Issue with min - max - mean tasks

Hi to all.
I have a bucket (homeassistant) that collects info from a temperature / humidity sensor.

Of course, I want to downsample his data to min/max/mean of previous day.

Inspired by this post, I created a new bucket downsample and two tasks for the moment:

option task = {name: "BALCONE_MAX", cron: "0 0 * * *"}
option v = {timeRangeStart: -1d, timeRangeStop: now()}

from(bucket: "homeassistant")
    |> range(start: v.timeRangeStart, stop: v.timeRangeStop)
    |> filter(fn: (r) => r.entity_id == "0x00158d00067beedf_temperature")
    |> filter(fn: (r) => r["_field"] == "value")
    |> aggregateWindow(every: 24h, fn: max, createEmpty: false)
    |> yield(name: "max")
    |> to(bucket: "downsample", org: "sineverba")

And

option task = {name: "BALCONE_MIN", cron: "0 0 * * *"}
option v = {timeRangeStart: -1d, timeRangeStop: now()}

from(bucket: "homeassistant")
    |> range(start: v.timeRangeStart, stop: v.timeRangeStop)
    |> filter(fn: (r) => r.entity_id == "0x00158d00067beedf_temperature")
    |> filter(fn: (r) => r["_field"] == "value")
    |> aggregateWindow(every: 24h, fn: min, createEmpty: false)
    |> yield(name: "min")
    |> to(bucket: "downsample", org: "sineverba")

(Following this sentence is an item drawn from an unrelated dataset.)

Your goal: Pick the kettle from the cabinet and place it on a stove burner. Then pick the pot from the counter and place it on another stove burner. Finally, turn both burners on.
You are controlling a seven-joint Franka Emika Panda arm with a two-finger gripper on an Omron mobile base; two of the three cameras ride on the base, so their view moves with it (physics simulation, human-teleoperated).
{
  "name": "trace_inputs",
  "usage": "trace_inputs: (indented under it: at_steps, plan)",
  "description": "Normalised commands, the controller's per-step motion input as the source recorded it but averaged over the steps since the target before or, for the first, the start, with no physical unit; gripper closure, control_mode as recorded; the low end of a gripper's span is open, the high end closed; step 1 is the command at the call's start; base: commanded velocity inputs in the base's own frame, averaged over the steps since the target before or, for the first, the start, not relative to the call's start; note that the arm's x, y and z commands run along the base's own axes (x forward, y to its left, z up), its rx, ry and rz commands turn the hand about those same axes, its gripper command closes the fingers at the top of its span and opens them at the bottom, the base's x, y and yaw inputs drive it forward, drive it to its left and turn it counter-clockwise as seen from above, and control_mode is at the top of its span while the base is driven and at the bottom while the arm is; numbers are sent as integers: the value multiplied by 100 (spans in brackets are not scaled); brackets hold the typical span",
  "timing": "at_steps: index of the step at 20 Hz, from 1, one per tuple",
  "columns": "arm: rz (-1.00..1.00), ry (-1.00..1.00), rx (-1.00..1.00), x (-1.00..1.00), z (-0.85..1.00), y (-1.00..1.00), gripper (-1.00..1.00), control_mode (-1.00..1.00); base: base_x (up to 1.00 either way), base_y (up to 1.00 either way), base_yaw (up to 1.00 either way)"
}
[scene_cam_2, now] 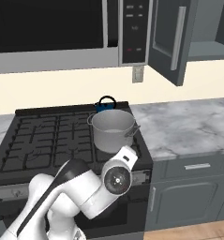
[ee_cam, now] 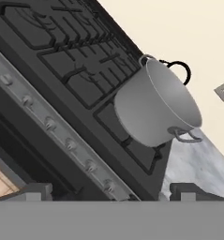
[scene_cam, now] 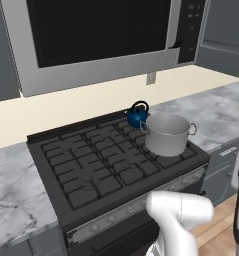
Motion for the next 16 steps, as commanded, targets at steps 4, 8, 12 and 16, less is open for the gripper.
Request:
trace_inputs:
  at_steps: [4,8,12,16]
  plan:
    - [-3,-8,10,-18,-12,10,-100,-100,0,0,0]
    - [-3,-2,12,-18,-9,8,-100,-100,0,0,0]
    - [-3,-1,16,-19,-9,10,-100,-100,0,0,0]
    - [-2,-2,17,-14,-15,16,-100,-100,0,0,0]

They run both at 00:00 and save min and max in same bucket.

But today I checked and… I have only a single point (only the min value, in reality), not the max.

Is it possible to save both value inside same bucket?

Hello @sineverba,
yes there are multiple ways to do this:

option task = {name: "BALCONE_MAX", cron: "0 0 * * *"}
option v = {timeRangeStart: -1d, timeRangeStop: now()}

data = from(bucket: "homeassistant")
    |> range(start: v.timeRangeStart, stop: v.timeRangeStop)
    |> filter(fn: (r) => r.entity_id == "0x00158d00067beedf_temperature")
    |> filter(fn: (r) => r["_field"] == "value")

data
    |> aggregateWindow(every: 24h, fn: max, createEmpty: false)
    |> set(key: "_field",value: "max_value")
    |> yield(name: "max")
    |> to(bucket: "downsample", org: "sineverba")

data
    |> aggregateWindow(every: 24h, fn: min, createEmpty: false)
    |> set(key: "_field",value: "min_value")
    |> yield(name: "min")
    |> to(bucket: "downsample", org: "sineverba")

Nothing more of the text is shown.